WHAT YOU ARE ASKED TO DO: Starting at the line that contains "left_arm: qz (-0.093", copy every line to the end of the material below exactly, and omit the pictures.

DATA PROVIDED:
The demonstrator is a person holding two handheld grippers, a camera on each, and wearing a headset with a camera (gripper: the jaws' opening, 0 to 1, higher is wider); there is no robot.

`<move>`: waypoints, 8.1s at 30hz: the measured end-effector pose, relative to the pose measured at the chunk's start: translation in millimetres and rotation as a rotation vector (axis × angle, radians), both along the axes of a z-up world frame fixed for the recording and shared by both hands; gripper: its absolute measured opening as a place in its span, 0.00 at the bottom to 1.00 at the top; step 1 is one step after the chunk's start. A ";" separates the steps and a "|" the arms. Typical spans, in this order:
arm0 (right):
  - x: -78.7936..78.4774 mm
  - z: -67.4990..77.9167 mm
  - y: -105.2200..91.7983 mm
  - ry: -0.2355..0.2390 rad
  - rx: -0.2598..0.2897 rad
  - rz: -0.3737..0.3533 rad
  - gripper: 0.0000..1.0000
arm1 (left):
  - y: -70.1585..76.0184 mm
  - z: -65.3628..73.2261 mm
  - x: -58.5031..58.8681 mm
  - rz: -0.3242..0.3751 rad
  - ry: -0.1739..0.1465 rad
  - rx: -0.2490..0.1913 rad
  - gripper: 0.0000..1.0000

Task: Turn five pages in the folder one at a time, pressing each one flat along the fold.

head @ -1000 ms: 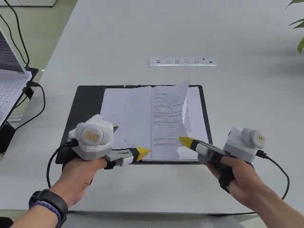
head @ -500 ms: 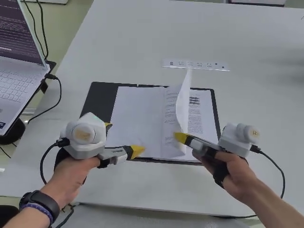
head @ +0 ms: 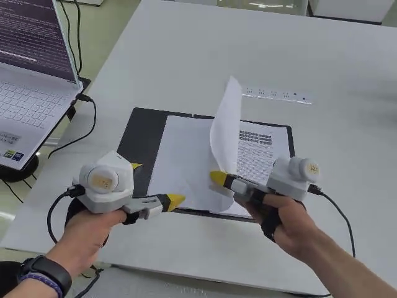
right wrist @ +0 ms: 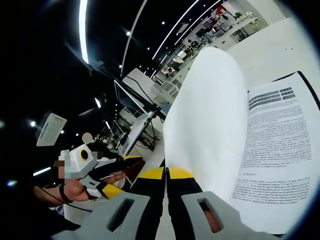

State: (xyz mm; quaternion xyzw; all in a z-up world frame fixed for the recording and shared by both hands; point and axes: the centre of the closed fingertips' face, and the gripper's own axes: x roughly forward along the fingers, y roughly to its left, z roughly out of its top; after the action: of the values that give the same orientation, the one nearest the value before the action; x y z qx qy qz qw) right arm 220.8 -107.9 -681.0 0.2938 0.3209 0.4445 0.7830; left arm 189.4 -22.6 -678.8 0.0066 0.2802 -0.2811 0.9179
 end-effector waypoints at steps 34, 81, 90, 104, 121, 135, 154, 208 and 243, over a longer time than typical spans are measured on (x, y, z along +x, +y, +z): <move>-6.5 -42.6 85.2 0.117 -0.052 0.147 0.00 | 56.3 -16.7 -12.0 0.100 0.034 -0.020 0.73; -25.5 -85.1 118.3 0.212 -0.055 0.226 0.37 | 55.3 -30.3 -6.4 0.096 0.103 -0.019 0.73; -40.6 -76.9 109.7 0.160 -0.062 0.291 0.47 | 52.4 -28.3 -3.3 0.078 0.094 -0.008 0.72; -34.9 -48.5 52.6 0.064 -0.046 0.292 0.53 | 50.2 -20.0 17.8 0.084 0.071 -0.031 0.68; -3.9 -37.0 -23.0 0.029 -0.067 0.057 0.48 | 23.6 -45.6 39.6 0.008 0.092 0.012 0.38; -3.1 -49.8 -48.8 0.068 -0.071 -0.015 0.43 | 11.4 -89.0 31.2 -0.032 0.172 0.040 0.09; 27.5 -59.9 -41.5 -0.032 -0.141 0.024 0.29 | 19.7 -104.6 16.5 -0.006 0.227 0.113 0.00; 149.3 -79.2 -33.9 -0.059 -0.086 -0.267 0.00 | 19.2 -111.4 21.1 0.070 0.243 0.100 0.00; 252.6 -91.9 -40.2 -0.048 -0.084 -0.436 0.00 | 20.1 -111.3 21.8 0.057 0.245 0.094 0.00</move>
State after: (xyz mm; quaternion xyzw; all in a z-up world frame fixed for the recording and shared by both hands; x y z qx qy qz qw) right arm 473.4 -148.1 -772.9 0.3127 0.2491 0.2578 0.8796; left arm 211.2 -2.6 -790.2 0.0073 0.4030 -0.2403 0.8831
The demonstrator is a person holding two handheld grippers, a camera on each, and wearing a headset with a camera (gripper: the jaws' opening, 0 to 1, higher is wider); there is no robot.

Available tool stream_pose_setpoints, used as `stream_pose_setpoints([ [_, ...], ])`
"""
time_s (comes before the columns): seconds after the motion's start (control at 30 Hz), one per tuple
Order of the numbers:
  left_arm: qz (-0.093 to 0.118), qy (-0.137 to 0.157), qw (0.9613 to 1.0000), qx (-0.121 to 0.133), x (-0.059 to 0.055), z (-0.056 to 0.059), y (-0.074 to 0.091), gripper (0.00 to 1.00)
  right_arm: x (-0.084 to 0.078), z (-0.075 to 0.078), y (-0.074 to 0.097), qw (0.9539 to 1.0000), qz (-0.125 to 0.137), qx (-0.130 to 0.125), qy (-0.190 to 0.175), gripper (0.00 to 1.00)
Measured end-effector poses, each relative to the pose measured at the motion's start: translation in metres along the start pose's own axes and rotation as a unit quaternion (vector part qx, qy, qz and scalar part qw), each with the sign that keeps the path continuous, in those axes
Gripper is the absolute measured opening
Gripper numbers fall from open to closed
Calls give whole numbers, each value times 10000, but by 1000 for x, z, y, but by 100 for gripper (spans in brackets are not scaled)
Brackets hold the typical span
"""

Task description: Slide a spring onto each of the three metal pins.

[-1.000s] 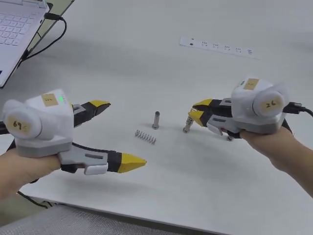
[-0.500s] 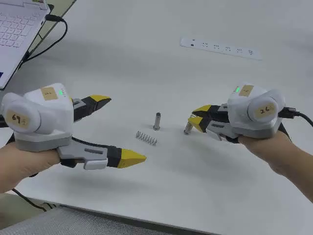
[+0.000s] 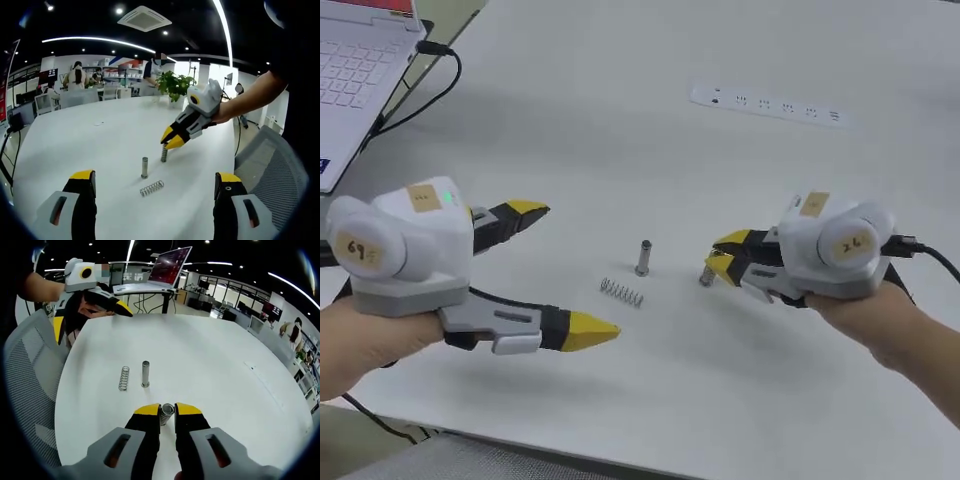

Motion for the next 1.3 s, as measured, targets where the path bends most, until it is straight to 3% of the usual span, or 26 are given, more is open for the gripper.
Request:
stream_pose_setpoints([
  [0.23,-10,33,10000,8,-3,1,1,96,-7,1,-2,9999,-125,-20,67,9],
  [0.57,-27,61,10000,9,-5,2,2,95,-6,2,-1,9998,-60,-3,-195,9],
  [0.8,-12,56,10000,20,-5,3,3,95,-4,3,1,9994,24,-64,-347,16],
  [1.3,15,65,10000,23,-2,5,2,95,13,8,33,9979,366,-232,-490,13],
])
Point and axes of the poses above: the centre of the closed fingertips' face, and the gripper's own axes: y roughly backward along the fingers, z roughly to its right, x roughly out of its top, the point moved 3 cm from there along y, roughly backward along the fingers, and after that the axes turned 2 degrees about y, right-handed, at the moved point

SOLUTION TO THIS TASK:
  left_arm: qz (-0.093 to 0.118), qy (-0.137 to 0.157), qw (0.9613 to 1.0000), qx (-0.121 to 0.133), x (-0.059 to 0.055), z (-0.056 to 0.059), y (-0.074 to 0.091), gripper (0.00 to 1.00)
  right_arm: x (-0.084 to 0.078), z (-0.075 to 0.078), y (-0.074 to 0.097), qw (0.9539 to 1.0000), qz (-0.125 to 0.137), qx (-0.130 to 0.125), qy (-0.190 to 0.175), gripper (0.00 to 1.00)
Measured end-effector poses, each relative to the pose measured at the motion's start: translation in metres along the start pose's own axes and rotation as a unit quaternion (vector part qx, qy, qz and scalar part qw), each with the sign that keeps the path continuous, in those axes
Gripper is the absolute measured opening
Gripper numbers fall from open to closed
Calls give whole numbers, each value times 10000, but by 1000 for x, z, y, but by 100 for gripper (spans in brackets are not scaled)
Brackets hold the typical span
"""

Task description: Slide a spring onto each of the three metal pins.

[-1.000s] 
[-0.500s] 
[+0.000s] 

Motion for the next 1.3 s, as measured, targets where the path bends most, until it is straight to 3% of the usual span, or 26 are given, more is open for the gripper.
Request:
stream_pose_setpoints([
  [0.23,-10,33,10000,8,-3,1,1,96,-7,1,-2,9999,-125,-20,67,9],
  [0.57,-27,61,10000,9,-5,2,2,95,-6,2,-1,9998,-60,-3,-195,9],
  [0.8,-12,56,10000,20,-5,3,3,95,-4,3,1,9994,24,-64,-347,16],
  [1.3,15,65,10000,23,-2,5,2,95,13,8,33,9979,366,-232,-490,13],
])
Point and axes of the poses above: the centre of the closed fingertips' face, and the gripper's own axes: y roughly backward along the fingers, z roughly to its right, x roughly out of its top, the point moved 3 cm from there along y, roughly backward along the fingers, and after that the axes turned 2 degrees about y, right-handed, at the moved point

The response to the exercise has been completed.